» **ASSIGNED TASK**
When you spot the word "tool" in a line of the data below, copy that line.

» **INFORMATION SHOWN**

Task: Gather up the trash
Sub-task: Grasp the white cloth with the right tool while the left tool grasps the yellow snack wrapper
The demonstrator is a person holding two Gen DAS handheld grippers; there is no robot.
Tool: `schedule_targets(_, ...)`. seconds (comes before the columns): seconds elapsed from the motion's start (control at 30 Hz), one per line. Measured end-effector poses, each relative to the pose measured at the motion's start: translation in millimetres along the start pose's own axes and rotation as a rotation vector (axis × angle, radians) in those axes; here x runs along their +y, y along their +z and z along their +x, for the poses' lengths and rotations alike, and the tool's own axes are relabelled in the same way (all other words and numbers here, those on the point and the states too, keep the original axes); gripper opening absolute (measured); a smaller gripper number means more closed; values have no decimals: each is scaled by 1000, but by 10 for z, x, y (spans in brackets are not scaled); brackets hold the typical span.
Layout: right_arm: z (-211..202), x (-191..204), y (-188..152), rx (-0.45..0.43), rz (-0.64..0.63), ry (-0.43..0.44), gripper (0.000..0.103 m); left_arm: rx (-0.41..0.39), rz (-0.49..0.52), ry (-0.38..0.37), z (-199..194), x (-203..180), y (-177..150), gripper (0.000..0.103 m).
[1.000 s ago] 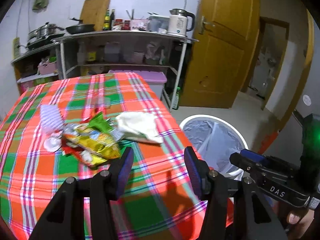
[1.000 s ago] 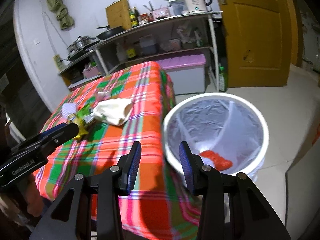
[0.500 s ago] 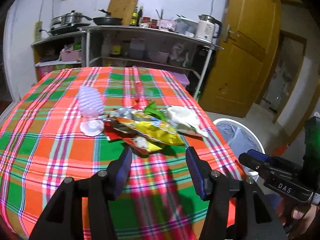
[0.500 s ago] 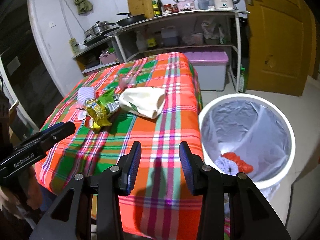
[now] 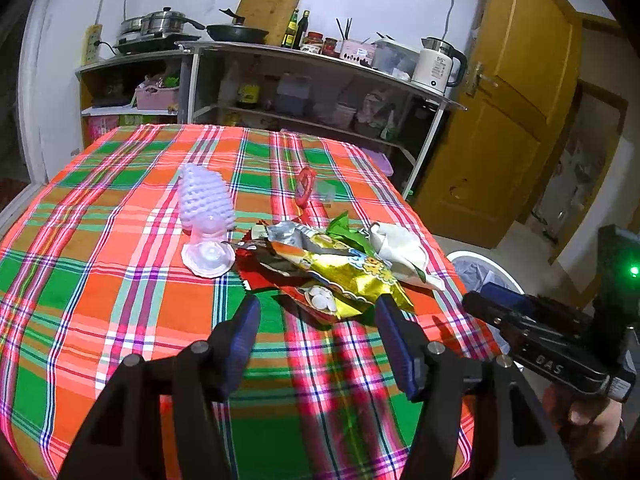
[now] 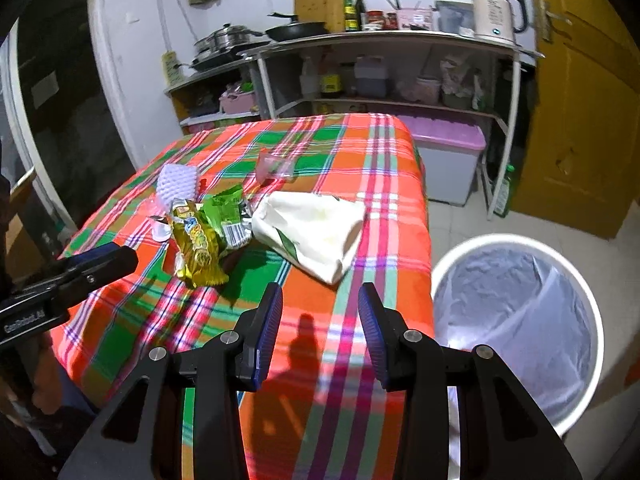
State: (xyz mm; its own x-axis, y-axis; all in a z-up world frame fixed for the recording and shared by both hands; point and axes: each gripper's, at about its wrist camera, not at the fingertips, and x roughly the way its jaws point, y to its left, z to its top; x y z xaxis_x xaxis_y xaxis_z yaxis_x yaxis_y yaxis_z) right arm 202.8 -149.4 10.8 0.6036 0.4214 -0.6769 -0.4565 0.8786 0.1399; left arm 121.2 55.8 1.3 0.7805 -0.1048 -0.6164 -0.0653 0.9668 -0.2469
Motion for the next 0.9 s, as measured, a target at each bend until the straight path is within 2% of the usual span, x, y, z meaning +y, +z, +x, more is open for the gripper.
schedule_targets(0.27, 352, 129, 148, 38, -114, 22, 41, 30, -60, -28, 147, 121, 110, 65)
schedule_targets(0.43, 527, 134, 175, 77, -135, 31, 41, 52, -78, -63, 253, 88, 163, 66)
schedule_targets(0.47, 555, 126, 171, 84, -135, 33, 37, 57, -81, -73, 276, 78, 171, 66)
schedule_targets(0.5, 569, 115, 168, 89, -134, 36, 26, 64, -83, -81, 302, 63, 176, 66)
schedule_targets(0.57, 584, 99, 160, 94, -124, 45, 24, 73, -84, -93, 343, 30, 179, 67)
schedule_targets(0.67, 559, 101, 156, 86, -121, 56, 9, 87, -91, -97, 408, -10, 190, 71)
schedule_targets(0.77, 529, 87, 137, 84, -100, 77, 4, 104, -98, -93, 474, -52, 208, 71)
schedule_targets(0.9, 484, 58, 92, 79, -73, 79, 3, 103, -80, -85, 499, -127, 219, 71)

» **FINAL ANSWER**
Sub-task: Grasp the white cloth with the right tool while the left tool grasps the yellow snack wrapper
Tool: `schedule_targets(_, ...)`. seconds (comes before the columns): seconds elapsed from the motion's start (control at 30 Hz), one per line. Measured end-effector poses, each relative to the pose measured at the motion's start: translation in millimetres along the start pose's own axes and rotation as a rotation vector (axis × angle, radians) in those axes; here x runs along their +y, y along their +z and z along their +x, for the poses' lengths and rotations alike, and the tool's own axes are relabelled in the same way (all other words and numbers here, those on the point and the states too, keep the original axes); gripper opening absolute (measured); a smaller gripper number means more closed; values have no decimals: each is scaled by 1000, but by 10 for z, x, y (spans in brackets are not scaled); brackets hold the typical span.

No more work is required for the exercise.